START Material for the task

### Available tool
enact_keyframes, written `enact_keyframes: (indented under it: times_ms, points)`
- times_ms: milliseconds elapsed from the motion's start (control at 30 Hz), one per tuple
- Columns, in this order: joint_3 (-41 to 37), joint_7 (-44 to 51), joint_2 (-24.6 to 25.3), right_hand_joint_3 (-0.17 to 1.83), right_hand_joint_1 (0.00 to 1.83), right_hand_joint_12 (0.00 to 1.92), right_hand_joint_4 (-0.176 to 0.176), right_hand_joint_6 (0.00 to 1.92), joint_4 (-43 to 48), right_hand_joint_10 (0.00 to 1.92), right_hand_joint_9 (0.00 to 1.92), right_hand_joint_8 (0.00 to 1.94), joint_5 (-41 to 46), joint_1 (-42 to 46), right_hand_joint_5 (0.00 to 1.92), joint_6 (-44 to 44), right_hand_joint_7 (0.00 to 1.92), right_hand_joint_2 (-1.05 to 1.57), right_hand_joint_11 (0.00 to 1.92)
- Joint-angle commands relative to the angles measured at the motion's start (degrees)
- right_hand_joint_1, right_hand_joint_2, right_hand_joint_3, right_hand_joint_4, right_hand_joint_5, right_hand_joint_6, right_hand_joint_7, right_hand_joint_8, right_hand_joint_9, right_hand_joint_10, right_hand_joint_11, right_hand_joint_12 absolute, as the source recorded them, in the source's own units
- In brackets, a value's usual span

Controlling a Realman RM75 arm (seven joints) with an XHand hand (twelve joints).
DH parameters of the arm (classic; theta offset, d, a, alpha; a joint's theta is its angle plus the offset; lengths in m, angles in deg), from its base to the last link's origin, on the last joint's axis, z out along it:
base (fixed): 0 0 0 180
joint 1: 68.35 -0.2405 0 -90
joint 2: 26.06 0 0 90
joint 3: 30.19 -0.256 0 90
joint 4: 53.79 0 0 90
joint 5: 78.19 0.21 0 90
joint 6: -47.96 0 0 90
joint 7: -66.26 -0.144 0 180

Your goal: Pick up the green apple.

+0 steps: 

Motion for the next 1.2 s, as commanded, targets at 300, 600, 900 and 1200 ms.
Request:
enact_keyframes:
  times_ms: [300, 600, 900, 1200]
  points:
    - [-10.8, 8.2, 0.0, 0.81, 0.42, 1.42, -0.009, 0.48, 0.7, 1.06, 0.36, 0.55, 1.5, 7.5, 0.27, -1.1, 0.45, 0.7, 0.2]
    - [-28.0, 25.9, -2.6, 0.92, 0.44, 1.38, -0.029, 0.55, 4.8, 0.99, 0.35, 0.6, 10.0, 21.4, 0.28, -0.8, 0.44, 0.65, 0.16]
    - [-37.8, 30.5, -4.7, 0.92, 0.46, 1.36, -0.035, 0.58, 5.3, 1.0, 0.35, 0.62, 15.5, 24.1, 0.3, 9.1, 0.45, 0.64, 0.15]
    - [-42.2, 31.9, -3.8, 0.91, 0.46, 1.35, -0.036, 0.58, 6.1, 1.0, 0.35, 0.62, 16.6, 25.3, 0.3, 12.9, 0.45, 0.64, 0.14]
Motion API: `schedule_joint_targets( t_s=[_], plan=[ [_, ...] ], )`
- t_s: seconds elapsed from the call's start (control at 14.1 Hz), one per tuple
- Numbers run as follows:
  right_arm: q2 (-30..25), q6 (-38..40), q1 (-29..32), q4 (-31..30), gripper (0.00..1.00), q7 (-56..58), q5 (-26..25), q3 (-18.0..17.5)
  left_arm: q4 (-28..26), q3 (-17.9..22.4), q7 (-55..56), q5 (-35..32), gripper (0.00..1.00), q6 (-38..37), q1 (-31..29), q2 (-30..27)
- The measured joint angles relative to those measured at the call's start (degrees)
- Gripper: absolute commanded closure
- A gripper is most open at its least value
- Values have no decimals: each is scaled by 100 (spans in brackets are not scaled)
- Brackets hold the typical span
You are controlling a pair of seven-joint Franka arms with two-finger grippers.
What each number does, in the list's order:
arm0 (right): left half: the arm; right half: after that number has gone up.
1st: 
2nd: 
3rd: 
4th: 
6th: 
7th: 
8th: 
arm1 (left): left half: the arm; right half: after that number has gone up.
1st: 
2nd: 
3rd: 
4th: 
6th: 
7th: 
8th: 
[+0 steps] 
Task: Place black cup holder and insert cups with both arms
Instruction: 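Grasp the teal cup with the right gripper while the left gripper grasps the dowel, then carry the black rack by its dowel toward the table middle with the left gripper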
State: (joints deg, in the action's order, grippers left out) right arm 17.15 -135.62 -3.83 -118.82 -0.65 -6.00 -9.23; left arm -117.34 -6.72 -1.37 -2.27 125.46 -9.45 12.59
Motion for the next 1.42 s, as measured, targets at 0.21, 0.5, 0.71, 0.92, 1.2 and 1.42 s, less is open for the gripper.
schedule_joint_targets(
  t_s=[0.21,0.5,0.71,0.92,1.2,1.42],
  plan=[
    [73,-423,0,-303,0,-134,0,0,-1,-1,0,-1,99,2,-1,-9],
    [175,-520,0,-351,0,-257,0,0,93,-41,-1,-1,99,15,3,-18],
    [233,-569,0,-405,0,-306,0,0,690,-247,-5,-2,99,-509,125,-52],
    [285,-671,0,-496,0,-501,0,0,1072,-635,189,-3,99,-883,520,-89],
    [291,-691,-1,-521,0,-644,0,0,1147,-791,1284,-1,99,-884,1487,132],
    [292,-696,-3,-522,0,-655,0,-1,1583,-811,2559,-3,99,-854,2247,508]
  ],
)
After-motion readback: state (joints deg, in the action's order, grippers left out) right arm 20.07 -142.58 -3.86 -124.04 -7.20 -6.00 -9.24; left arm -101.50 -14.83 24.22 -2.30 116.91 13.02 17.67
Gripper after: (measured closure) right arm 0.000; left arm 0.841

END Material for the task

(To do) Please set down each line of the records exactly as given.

(Reply)
### Available tool
enact_keyframes, written `enact_keyframes: (indented under it: times_ms, points)`
- times_ms: milliseconds elapsed from the motion's start (control at 30 Hz), one per tuple
- Columns, in this order: joint_3 (-41 to 37), joint_7 (-44 to 51), joint_2 (-24.6 to 25.3), right_hand_joint_3 (-0.17 to 1.83), right_hand_joint_1 (0.00 to 1.83), right_hand_joint_12 (0.00 to 1.92), right_hand_joint_4 (-0.176 to 0.176), right_hand_joint_6 (0.00 to 1.92), joint_4 (-43 to 48), right_hand_joint_10 (0.00 to 1.92), right_hand_joint_9 (0.00 to 1.92), right_hand_joint_8 (0.00 to 1.94), joint_5 (-41 to 46), joint_1 (-42 to 46), right_hand_joint_5 (0.00 to 1.92), joint_6 (-44 to 44), right_hand_joint_7 (0.00 to 1.92), right_hand_joint_2 (-1.05 to 1.57), right_hand_joint_11 (0.00 to 1.92)
- Joint-angle commands relative to the angles measured at the motion's start (degrees)
- right_hand_joint_1, right_hand_joint_2, right_hand_joint_3, right_hand_joint_4, right_hand_joint_5, right_hand_joint_6, right_hand_joint_7, right_hand_joint_8, right_hand_joint_9, right_hand_joint_10, right_hand_joint_11, right_hand_joint_12 absolute, as the source recorded them, in the source's own units
- In brackets, a value's usual span

Controlling a Realman RM75 arm (seven joints) with an XHand hand (twelve joints).
DH parameters of the arm (classic; theta offset, d, a, alpha; a joint's theta is its angle plus the offset; lengths in m, angles in deg), from its base to the last link's origin, on the last joint's axis, z out along it:
base (fixed): 0 0 0 180
joint 1: 68.35 -0.2405 0 -90
joint 2: 26.06 0 0 90
joint 3: 30.19 -0.256 0 90
joint 4: 53.79 0 0 90
joint 5: 78.19 0.21 0 90
joint 6: -47.96 0 0 90
joint 7: -66.26 -0.144 0 180

Your goal: Pick up the green apple.

+0 steps: 

Motion for the next 1.2 s, as commanded, targets at 300, 600, 900 and 1200 ms.
Request:
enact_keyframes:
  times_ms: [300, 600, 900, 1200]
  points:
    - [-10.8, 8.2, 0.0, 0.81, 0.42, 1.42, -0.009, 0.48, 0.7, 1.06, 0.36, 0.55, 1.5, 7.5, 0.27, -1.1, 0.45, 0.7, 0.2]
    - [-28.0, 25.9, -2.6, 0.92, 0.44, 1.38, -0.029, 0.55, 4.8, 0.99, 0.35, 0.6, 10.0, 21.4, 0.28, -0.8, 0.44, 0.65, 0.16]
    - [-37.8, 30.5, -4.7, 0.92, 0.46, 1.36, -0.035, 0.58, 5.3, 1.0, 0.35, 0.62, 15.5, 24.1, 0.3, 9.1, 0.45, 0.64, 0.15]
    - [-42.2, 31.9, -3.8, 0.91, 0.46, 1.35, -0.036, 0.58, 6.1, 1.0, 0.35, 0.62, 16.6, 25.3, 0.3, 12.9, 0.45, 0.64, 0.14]
Motion API: `schedule_joint_targets( t_s=[_], plan=[ [_, ...] ], )`
- t_s: seconds elapsed from the call's start (control at 14.1 Hz), one per tuple
- Numbers run as follows:
  right_arm: q2 (-30..25), q6 (-38..40), q1 (-29..32), q4 (-31..30), gripper (0.00..1.00), q7 (-56..58), q5 (-26..25), q3 (-18.0..17.5)
  left_arm: q4 (-28..26), q3 (-17.9..22.4), q7 (-55..56), q5 (-35..32), gripper (0.00..1.00), q6 (-38..37), q1 (-31..29), q2 (-30..27)
- The measured joint angles relative to those measured at the call's start (degrees)
- Gripper: absolute commanded closure
- A gripper is most open at its least value
- Values have no decimals: each is scaled by 100 (spans in brackets are not scaled)
- Brackets hold the typical span
You are controlling a pair of seven-joint Franka arms with two-finger grippers.
What each number does, in the list's order:
arm0 (right): left half: the arm; right half: after that number has gone up.
1st: 
2nd: 
3rd: 
4th: 
6th: 
7th: 
8th: 
arm1 (left): left half: the arm; right half: after that number has gone up.
1st: 
2nd: 
3rd: 
4th: 
6th: 
7th: 
8th: 
[+0 steps] 
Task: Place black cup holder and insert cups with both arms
Instruction: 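Grasp the teal cup with the right gripper while the left gripper grasps the dowel, then carry the black rack by its dowel toward the table middle with the left gripper
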State: (joints deg, in the action's order, grippers left out) right arm 17.15 -135.62 -3.83 -118.82 -0.65 -6.00 -9.23; left arm -117.34 -6.72 -1.37 -2.27 125.46 -9.45 12.59
Motion for the next 1.42 s, as measured, targets at 0.21, 0.5, 0.71, 0.92, 1.2 and 1.42 s, less is open for the gripper.
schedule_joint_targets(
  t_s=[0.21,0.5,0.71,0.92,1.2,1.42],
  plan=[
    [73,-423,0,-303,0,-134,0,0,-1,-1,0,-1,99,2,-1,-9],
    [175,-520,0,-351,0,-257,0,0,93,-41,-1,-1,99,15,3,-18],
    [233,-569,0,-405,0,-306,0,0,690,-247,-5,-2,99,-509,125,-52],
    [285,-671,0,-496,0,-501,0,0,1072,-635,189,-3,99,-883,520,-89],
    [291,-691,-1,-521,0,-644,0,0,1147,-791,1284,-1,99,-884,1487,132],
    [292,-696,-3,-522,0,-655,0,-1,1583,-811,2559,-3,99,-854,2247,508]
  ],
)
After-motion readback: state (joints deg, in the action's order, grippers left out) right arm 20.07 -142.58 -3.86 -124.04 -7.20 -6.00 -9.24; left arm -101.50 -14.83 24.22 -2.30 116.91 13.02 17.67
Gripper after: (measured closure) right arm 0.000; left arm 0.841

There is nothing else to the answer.